◆ Dataset excerpt ◆
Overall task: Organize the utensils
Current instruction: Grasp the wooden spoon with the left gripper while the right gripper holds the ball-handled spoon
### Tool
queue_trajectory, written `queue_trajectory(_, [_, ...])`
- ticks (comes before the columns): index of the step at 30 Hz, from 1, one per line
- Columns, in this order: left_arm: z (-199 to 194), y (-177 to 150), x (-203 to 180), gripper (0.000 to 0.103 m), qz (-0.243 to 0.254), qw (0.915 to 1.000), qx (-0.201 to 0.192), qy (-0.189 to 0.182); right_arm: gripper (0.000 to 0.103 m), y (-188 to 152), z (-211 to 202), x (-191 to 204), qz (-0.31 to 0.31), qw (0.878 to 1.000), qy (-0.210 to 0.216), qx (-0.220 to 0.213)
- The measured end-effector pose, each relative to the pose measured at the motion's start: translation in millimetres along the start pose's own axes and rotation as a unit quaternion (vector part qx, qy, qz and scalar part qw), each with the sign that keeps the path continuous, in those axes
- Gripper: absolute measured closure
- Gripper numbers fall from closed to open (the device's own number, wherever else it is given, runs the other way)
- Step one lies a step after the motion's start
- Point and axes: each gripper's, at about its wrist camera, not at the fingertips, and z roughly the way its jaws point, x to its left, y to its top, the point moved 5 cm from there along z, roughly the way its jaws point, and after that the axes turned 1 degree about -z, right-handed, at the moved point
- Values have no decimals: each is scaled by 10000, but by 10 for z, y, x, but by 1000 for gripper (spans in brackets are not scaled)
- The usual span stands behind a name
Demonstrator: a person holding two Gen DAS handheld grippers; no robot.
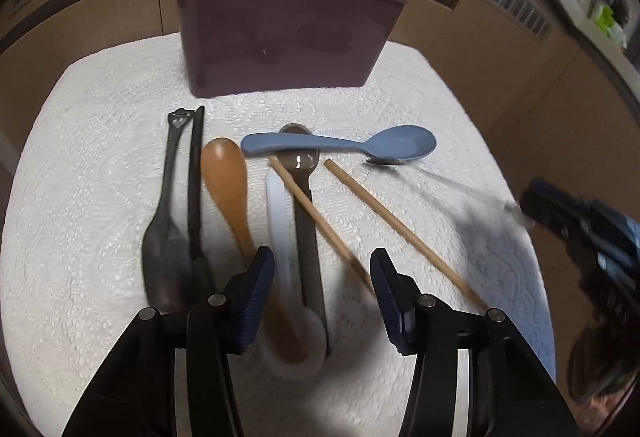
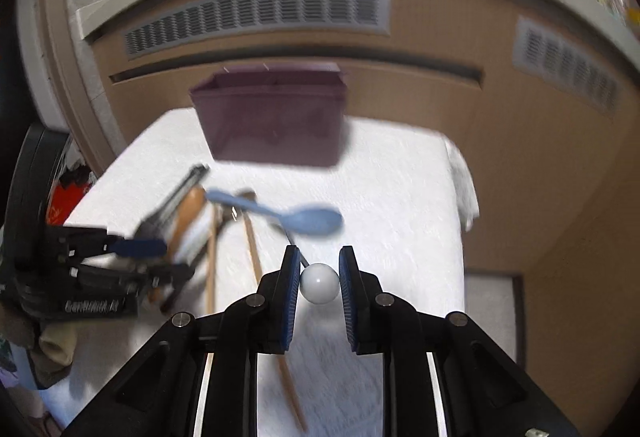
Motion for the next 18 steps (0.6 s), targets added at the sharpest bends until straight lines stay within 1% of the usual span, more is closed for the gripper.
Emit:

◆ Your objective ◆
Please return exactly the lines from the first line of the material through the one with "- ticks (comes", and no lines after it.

◆ Result for this task ◆
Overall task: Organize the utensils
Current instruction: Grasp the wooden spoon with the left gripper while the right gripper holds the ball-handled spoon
### Tool
queue_trajectory, written `queue_trajectory(_, [_, ...])`
- ticks (comes before the columns): index of the step at 30 Hz, from 1, one per line

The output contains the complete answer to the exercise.